Last week, Mr. Friedman outlined the coalition's eight planks. In addition to encouraging open architecture, the top items on the coalition's agenda are:
Confining the GSEs to buying loans.
The coalition's members fear Fannie and Freddie will try to sell mortgages and other financial products and services directly to consumers; they note Fannie's failed attempt two years ago to offer free credit life insurance to homeowners.
"They should be confined to providing liquidity for conventional home loans," and in the secondary market, not the primary market, Mr. Friedman said.
Assuring that the GSEs' technology does not put more power in brokers' hands.
Mr. Raines assured the MBA gathering that Fannie does not want brokers to "auction" among lenders a loan approved by Fannie's automated underwriting system.
But the issue of broker control continues to be a sticking point with Freddie Mac. Under Freddie's new Internet platform, decisions made by its Loan Prospector system would simultaneously be sent directly to brokers and wholesale lenders.
Theoretically, this would enable brokers to shop around loans approved by Loan Prospector, some mortgage executives say.
Promoting risk-based capital requirements for the GSEs comparable to other financial institutions.
Two years ago, Standard & Poor's determined that the risk to the U.S. government of guaranteeing Fannie and Freddie was AA-minus. But those credit ratings were predicated on the GSEs' ability to raise financing efficiently and cheaply, not on their capital adequacy, Mr. Friedman said. "They have less capital than their private-sector counterparts."
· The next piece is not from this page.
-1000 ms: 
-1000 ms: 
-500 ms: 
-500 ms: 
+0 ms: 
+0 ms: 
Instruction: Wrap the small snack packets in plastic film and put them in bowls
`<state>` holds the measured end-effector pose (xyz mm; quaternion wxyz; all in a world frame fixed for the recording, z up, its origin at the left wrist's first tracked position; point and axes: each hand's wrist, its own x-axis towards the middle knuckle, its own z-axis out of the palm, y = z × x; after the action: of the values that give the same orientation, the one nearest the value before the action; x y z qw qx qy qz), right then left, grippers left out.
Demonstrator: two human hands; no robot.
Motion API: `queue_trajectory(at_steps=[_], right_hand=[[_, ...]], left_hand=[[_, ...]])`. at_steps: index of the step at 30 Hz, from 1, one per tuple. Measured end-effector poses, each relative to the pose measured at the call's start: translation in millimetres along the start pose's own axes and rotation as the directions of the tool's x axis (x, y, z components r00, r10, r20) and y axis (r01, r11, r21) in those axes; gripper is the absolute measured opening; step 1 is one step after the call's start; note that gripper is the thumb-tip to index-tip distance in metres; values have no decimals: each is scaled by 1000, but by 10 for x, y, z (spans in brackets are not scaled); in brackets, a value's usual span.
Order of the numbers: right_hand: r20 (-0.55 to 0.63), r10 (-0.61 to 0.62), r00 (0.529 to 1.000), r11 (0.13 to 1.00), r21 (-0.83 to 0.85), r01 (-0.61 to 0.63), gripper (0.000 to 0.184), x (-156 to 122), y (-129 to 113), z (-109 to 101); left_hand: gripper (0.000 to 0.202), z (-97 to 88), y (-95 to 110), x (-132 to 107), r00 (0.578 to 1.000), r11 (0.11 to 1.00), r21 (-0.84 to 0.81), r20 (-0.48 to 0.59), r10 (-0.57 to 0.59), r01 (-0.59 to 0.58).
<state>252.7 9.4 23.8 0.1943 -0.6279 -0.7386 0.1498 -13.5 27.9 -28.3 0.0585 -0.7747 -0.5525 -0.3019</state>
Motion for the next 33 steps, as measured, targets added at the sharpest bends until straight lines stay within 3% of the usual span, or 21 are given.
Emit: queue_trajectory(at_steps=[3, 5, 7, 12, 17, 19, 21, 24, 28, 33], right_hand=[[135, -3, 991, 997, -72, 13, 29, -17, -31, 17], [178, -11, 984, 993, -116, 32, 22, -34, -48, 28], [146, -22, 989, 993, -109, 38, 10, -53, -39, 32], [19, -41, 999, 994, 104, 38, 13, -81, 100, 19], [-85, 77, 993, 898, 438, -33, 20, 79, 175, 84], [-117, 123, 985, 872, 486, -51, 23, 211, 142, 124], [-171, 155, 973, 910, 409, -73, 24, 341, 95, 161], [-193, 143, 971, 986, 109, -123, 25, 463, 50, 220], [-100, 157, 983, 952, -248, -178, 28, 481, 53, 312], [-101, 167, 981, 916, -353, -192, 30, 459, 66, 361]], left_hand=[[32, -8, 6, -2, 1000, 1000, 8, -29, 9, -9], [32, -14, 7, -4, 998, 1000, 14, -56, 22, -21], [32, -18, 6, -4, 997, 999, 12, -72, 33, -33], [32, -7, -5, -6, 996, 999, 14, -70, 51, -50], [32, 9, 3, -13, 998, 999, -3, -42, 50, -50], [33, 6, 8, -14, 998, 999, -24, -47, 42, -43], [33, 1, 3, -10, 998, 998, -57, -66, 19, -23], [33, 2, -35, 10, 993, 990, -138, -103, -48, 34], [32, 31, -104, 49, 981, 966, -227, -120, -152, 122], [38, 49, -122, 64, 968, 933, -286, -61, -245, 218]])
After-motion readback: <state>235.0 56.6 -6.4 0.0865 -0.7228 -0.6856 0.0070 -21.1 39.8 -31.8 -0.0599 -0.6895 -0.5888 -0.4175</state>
Preventing the GSEs' from insuring low-down-payment loans.
Mortgage insurers viewed Fannie and Freddie's recently announced reduced-insurance schemes as incursions on their turf. The "delivery fee" the GSEs would charge for less coverage amounts to an insurance premium, Mr. Friedman said.
In an effort to allay concerns, Mr. Raines used last week's conference to enumerate four "cornerstones" for its relationship with mortgage bankers.
Fannie Mae is a partner for lenders. "Fannie Mae will not originate mortgages," but will be a partner for the secondary market, he said. "Our growth strategy is not to find a new line of business or to take your place, but to harness the capital markets to help you grow."
Fannie wants to expand lenders' business. Mr. Raines said Fannie's expanded appetite for purchasing low-down-payment home loans has broadened the market for lenders.
Fannie has one customer-mortgage lenders. He told the lenders that "brokers are not our customers-they're yours."
Fannie will focus on lenders' profitability. He said Fannie provides loss mitigation technology and helps reduce servicing costs.
Such remarks were encouraging to the heavyweights in the coalition, but have not completely placated them.
"We have been involved in discussions with a number of industry participants and trade associations about GSE issues," said a spokesman for GE Capital Mortgage Corp., which owns a lender and a mortgage insurer.
Luke S. Hayden, executive vice president at Chase's mortgage unit, would not confirm or deny Chase's involvement in the coalition, but said Mr. Raines' and Mr. Glenn's announcements "seem to be a step in the right direction. We're pleased the GSEs are willing to consider other systems."
Mr. Friedman emphasized that the coalition's mission is "about balance. We're not denying the wonderful role (the GSEs) have been playing in providing liquidity. They've fulfilled their responsibility and added a great deal of value to housing in America."